The 9th Delegate Conference of the Nigeria Labour Congress (NLC) held Saturday February 15 and 16, 2007 at Abuja, Nigeria’s political capital. For the two days while the conference lasted, the Abuja International Conference Center which usually hosts meetings/conferences of high dignitaries celebrities and head of states, was for once besieged by labour leaders and ordinary working class people from all industrial unions affiliated with the NLC together with NLC allies from the civil societies and the TUC. A major feature of the two-day conference was the unprecedented attendance and participation by the international trade unions organisations like the ILO, the US AFL/CIO, Cuban labour center, Canadian trade union federation, Zimbabwean TUC and the highly regarded COSATU from South Africa amongst others that graced the occasion. The two-day conference had a promising theme: “Deepening and defending democracy to guarantee jobs, people’s welfare and national unity”.

Most regrettably however, apart from occasional and isolated hints from the speeches delivered by the main NLC leaders and most especially the OAATU general secretary and founding president of the NLC Alhaji Hasssan Sunmonu, there was no sign of any coherent perspective of policies and programme of actions articulated towards actualisation of the above laudable theme. In fact only ASUU, Hasssan Sunmonu and Rufus Olusesan, a DSM member and vice president of NUSDE, pointedly advocated the necessity for labour to adopt an anti neo-liberal economic agenda. On his part, Rufus also called on trade unions to help to form a genuine mass working peoples’ party with a view to form a workers’ and poor peasants’ government in order to end for all time capitalist anti-poor policies. Very significantly, the main conference leaders never opposed these ideas but neither did they take any step to develop them nor make any concrete commitment towards their actualisation.

Another key feature of the conference was that most delegates were of middle age categories, a phenomenon which sharply reflects the fact that very few young workers were being employed by both the public and private sectors for a very long time now. Nonetheless, the enthusiastic applause that repeatedly erupted amongst the delegates anytime a pro-masses’ speech was made or anti-poor policies were criticised, clearly underlined the deep yearning for a radical transformation of the prevailing capitalist rots by the Nigerian working masses. This point was poignantly underlined when the delegates in unison shouted that they did not want the Minister of Education, Obi Ezekwensili, a very notorious advocate of education privatisation, to address the conference. In fact, Adams Oshiomhole, the immediate past president of the NLC, had to use his general popularity amongst delegates to appeal that they listen to the minister even if they disagreed with her viewpoints.

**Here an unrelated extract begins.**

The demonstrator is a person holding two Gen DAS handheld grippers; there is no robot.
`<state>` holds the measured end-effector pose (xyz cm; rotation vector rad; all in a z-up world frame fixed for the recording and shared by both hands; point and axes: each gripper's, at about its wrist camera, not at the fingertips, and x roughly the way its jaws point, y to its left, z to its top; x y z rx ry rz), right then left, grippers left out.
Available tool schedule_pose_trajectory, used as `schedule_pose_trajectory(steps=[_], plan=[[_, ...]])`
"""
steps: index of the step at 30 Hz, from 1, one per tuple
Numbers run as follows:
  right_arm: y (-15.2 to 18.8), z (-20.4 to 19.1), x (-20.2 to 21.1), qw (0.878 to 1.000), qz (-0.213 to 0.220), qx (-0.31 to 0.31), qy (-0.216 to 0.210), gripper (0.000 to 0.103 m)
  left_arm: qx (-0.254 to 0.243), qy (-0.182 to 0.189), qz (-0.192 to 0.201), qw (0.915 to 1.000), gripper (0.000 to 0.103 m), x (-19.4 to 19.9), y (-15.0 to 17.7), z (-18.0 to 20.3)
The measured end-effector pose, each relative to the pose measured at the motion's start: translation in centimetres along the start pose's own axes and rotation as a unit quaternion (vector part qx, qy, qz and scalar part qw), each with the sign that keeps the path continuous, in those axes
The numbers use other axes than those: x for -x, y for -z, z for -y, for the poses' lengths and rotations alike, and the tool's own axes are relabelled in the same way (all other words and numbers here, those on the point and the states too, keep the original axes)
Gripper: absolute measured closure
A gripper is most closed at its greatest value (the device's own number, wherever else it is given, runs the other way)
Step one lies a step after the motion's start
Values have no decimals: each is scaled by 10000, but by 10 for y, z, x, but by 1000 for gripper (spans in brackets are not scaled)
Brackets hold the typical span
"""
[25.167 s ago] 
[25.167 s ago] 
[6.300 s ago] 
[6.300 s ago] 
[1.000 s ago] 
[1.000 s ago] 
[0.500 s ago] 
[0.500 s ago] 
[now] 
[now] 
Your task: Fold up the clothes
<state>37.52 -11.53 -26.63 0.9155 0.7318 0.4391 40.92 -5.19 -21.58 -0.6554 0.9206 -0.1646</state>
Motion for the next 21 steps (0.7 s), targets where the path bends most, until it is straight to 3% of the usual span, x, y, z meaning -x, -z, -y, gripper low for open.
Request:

At the end of the two-day conference, a new set of executives, led by AbdulWaheed Umar, NUT president and Adams’s deputy for the past 8 years, were elected to steer the affairs of the NLC for the next four years. The Umar executives is mostly dominated by elements endorsed and backed by the traditional progressive elements, including Adams himself, within the NLC. But beyond this admittedly promising pedigree, there was never, before or during the conference, any attempt to call a meeting of the many on the left, or erstwhile left elements, that supported the new executives with a view to clearly articulate the main policies and programmes which should pre-occupy the new executives on assumption of office. However, the new executives, on its part, led by Umar, have promised to strive to take the NLC to greater heights beyond where the Oshiomhole led leadership has taken it.

But this pledge notwithstanding, many rank-and-file workers and labour allies continue to harbour serious doubt about the capacity of the newly elected officers to give the NLC the true leadership it deserves at this crucial junction in Nigeria’s history and masses struggle. To us in the DSM, two main issues, namely the NLC programme and activities on the day-to-day economic needs of the masses as well as political programmes for total political emancipation of the working masses from perpetual poverty in the midst of an inexhaustible abundance, will one way or another determine whether this pessimism towards the newly elected NLC leaders was actually right or misplaced.

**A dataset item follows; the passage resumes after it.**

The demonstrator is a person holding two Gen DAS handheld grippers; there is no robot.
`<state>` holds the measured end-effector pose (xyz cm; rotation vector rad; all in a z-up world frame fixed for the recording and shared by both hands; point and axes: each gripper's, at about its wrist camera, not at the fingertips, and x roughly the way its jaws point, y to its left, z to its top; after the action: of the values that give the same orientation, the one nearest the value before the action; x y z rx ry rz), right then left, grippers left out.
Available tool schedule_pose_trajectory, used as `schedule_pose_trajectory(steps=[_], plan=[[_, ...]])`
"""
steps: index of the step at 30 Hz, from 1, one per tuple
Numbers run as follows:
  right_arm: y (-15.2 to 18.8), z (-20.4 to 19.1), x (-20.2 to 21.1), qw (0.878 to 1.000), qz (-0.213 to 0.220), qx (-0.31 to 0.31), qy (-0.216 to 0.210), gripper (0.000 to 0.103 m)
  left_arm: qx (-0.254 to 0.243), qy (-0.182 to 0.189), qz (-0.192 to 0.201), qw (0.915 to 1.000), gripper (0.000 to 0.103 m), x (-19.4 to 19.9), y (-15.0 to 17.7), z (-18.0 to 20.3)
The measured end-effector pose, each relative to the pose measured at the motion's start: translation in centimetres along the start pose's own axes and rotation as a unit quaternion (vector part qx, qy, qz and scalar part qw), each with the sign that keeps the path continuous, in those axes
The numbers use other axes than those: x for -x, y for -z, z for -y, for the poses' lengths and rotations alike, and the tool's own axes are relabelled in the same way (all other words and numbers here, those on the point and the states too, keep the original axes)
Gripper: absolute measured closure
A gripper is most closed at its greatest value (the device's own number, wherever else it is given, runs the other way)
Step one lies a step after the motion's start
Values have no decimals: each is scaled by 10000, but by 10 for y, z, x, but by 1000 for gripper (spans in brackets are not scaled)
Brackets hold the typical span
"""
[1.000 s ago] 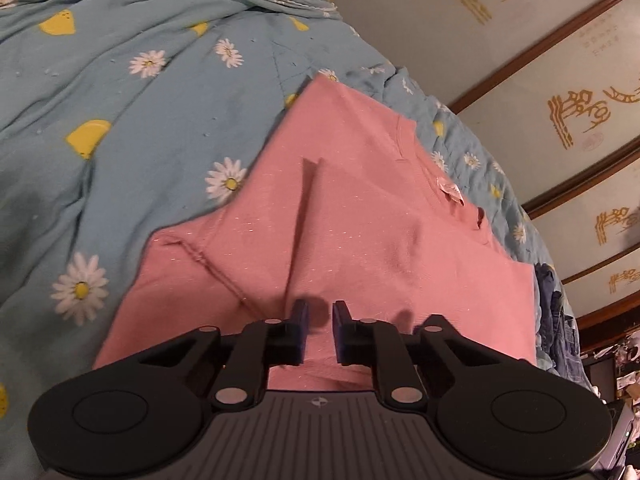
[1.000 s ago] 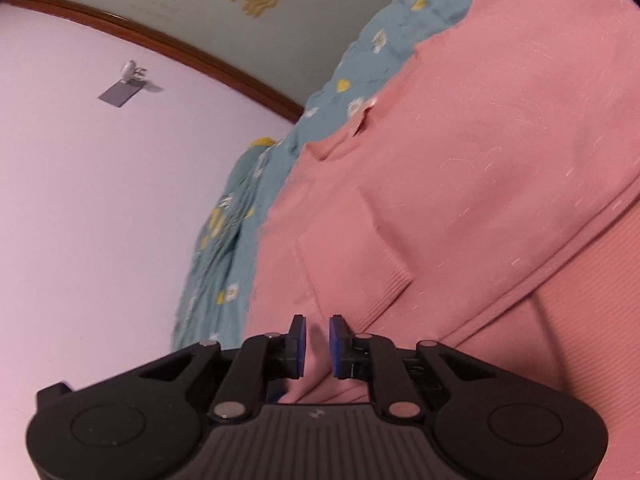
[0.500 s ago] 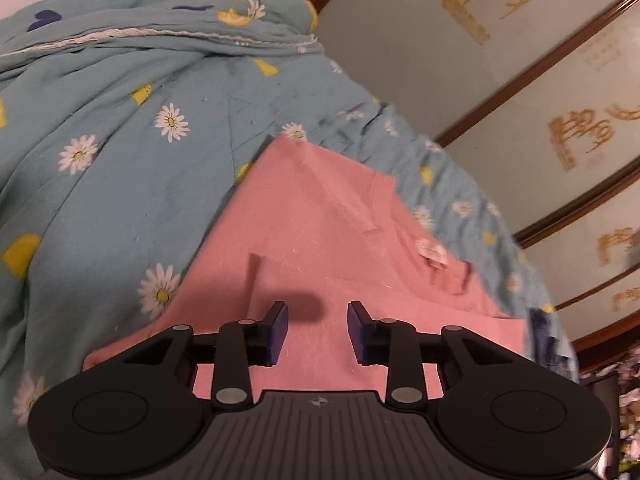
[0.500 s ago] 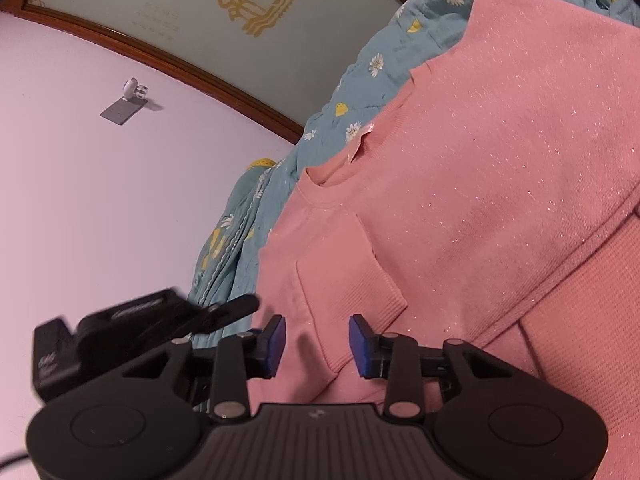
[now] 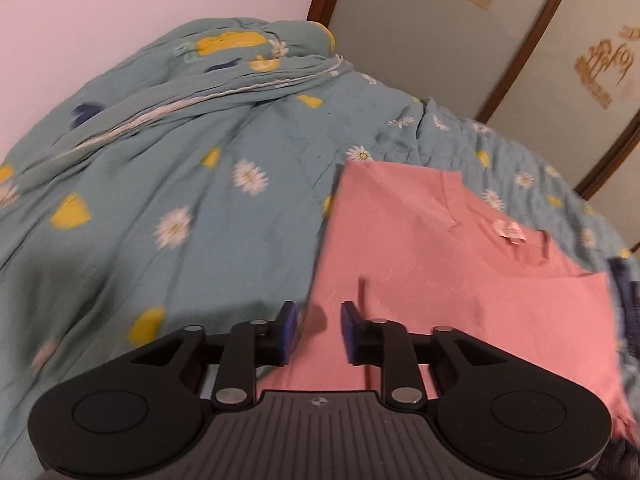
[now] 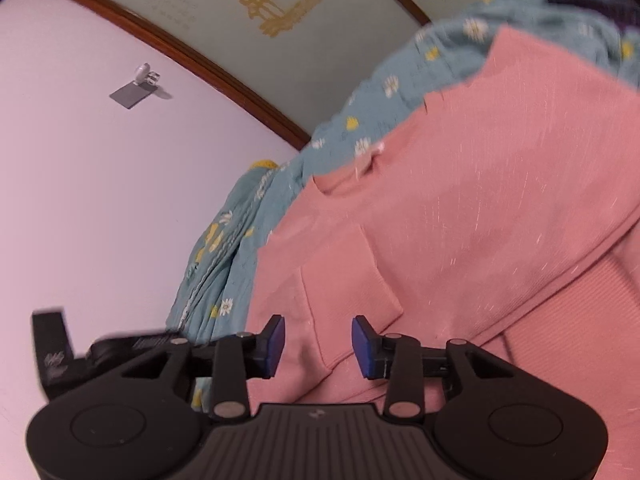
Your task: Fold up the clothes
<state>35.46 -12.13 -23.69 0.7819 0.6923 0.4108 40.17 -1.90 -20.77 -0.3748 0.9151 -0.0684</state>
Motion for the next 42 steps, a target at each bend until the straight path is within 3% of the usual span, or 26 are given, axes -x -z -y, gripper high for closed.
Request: schedule_pose_trajectory(steps=[3, 9, 12, 16, 20, 22, 28, 32, 37, 42], plan=[[-1, -7, 28, 9996, 150, 150, 173, 65, 345, 240, -261, 9988, 56, 27, 19, -29], [1, -27, 95, 9935, 322, 726, 811, 61, 569, 767, -647, 9933, 55, 82, 83, -68], [6, -33, 126, 9871, 458, 987, 1171, 38, 813, 1022, -815, 9881, 55, 94, 106, -77], [27, -17, 145, 9821, -35, 784, 1713, 39, 1065, 1248, -903, 9823, 55, 106, 128, -80], [57, -1, 166, 9754, -420, 471, 2111, 41, 933, 1252, -886, 9838, 55, 115, 138, -75], [68, -3, 175, 9699, -481, 585, 2314, 48, 915, 1253, -859, 9842, 55, 121, 144, -75], [90, -36, 205, 9491, -410, 1301, 2840, 48, 592, 1145, -1116, 9854, 55, 131, 165, -73], [91, -46, 236, 9557, -180, 1172, 2694, 47, 441, 1038, -1165, 9868, 53, 141, 173, -76], [87, -44, 281, 9714, 171, 511, 2311, 47, 534, 1067, -1291, 9844, 51, 148, 180, -85], [91, -48, 300, 9704, 353, 371, 2358, 47, 374, 1019, -1435, 9837, 51, 147, 185, -83]])
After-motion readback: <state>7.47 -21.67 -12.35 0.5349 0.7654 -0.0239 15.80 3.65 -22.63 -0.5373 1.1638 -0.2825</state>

For the first time in its almost 20 years of existence, the DSM got an official invitation to attend and participate at the NLC’s delegates conference, a fact which underlines the growing political profile of the DSM within the main trade unions movements in Nigeria. Although only a few DSM comrades intervened, at the event, it was nonetheless inspiring to meet a number of trade union activists who have known or heard about DSM’s activities before. The DSM leaflet which was the only socialist material distributed at the conference was warmly received by delegates, while a few actually wanted to find out more about the DSM voluntarily gave the contact and addresses and phone numbers.